_WORK TASK_:
Needed from the entries below: every line that holds the word "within".

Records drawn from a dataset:

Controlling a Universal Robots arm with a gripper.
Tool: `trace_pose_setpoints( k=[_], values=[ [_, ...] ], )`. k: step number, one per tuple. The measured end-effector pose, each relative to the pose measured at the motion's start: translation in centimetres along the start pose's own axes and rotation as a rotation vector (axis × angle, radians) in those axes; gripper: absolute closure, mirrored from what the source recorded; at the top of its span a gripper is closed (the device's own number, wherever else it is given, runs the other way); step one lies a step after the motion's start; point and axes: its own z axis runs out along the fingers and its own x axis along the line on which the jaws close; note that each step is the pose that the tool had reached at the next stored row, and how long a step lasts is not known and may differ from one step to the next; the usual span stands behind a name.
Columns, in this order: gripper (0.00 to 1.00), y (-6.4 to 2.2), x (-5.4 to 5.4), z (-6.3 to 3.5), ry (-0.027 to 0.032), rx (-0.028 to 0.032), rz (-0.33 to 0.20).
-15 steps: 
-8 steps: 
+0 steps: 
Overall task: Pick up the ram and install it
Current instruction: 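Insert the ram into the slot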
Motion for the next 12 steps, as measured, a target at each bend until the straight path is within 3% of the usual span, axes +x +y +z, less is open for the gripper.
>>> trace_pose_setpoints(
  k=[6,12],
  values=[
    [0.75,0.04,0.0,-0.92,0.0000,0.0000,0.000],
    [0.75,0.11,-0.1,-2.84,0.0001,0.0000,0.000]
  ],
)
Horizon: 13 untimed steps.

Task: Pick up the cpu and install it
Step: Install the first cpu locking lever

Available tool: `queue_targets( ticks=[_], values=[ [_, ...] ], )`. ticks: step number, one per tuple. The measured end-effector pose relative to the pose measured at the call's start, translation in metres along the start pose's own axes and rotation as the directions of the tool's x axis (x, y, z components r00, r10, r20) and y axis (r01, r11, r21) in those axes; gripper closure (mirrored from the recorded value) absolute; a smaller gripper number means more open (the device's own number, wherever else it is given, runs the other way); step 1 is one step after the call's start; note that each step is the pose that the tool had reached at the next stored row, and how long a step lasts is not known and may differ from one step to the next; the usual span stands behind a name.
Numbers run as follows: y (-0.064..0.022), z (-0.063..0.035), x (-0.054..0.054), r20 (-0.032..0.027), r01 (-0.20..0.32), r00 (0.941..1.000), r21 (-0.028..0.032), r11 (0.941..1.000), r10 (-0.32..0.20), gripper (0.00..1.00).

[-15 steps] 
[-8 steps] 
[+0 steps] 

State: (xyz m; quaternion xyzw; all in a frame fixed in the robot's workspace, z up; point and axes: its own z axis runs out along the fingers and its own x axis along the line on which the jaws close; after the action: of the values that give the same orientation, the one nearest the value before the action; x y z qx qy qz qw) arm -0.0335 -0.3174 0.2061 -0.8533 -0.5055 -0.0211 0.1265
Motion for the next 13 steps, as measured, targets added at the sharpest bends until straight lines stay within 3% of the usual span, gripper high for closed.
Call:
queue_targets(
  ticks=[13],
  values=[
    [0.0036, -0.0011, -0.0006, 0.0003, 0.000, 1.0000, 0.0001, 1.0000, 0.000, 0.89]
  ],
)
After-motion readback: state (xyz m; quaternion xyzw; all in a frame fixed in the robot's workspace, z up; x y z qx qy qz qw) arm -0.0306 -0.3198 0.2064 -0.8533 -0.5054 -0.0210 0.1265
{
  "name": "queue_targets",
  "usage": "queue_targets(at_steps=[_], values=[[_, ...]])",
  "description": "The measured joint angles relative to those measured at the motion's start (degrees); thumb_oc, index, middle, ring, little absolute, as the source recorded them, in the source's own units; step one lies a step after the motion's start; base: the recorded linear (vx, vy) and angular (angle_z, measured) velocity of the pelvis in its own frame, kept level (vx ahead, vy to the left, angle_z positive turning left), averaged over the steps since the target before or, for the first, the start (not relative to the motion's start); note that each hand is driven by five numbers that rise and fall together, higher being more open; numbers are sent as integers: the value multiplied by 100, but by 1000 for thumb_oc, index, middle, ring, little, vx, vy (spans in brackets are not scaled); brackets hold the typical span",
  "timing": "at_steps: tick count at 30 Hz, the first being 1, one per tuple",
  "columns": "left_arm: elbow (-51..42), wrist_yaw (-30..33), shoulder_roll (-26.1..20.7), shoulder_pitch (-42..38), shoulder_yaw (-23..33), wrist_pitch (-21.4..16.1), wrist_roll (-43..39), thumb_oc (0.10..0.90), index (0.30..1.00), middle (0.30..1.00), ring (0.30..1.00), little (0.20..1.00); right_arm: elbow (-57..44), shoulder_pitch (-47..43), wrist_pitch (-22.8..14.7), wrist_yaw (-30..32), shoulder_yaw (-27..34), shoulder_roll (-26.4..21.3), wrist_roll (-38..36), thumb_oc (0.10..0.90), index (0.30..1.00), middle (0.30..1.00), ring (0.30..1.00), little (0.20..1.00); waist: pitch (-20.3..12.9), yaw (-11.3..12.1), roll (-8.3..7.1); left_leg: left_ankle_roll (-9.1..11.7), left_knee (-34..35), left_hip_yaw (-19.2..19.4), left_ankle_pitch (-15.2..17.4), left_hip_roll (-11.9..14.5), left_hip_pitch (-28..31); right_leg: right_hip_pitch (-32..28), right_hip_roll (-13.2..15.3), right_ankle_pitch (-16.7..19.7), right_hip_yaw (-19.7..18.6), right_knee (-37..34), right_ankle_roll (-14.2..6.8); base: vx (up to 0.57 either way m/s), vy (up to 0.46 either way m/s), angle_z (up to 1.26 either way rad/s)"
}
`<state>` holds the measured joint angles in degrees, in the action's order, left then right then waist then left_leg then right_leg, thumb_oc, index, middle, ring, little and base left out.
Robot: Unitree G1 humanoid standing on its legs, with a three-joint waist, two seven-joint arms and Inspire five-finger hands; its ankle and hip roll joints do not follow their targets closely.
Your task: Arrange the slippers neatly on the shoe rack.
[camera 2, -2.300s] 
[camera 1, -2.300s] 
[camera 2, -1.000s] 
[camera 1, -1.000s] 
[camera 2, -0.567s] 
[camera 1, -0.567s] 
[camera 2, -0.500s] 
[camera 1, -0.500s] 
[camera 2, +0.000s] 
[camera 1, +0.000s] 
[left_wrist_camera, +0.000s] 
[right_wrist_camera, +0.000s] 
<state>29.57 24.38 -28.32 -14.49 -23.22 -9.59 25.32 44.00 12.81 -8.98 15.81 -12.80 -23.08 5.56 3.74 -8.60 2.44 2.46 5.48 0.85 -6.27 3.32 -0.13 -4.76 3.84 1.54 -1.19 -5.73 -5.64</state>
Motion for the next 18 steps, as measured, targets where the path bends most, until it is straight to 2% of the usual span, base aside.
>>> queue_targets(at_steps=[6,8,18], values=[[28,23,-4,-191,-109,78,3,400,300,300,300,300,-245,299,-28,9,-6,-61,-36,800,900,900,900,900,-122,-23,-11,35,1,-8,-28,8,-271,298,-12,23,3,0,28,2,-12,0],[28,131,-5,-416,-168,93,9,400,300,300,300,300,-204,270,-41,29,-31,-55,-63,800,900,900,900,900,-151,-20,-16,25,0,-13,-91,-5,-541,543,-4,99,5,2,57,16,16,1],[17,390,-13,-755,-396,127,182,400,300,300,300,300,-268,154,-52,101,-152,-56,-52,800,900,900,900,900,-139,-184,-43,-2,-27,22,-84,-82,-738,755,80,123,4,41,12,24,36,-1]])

_WRITTEN SOLUTION_:
Motion for the next 12 steps, as measured, a target at each bend until the straight path is within 3% of the usual span, axes +x +y +z, less is open for the gripper.
Motion for the next 13 steps, as measured, targets added at the sharpest bends until straight lines stay within 3% of the usual span, gripper high for closed.

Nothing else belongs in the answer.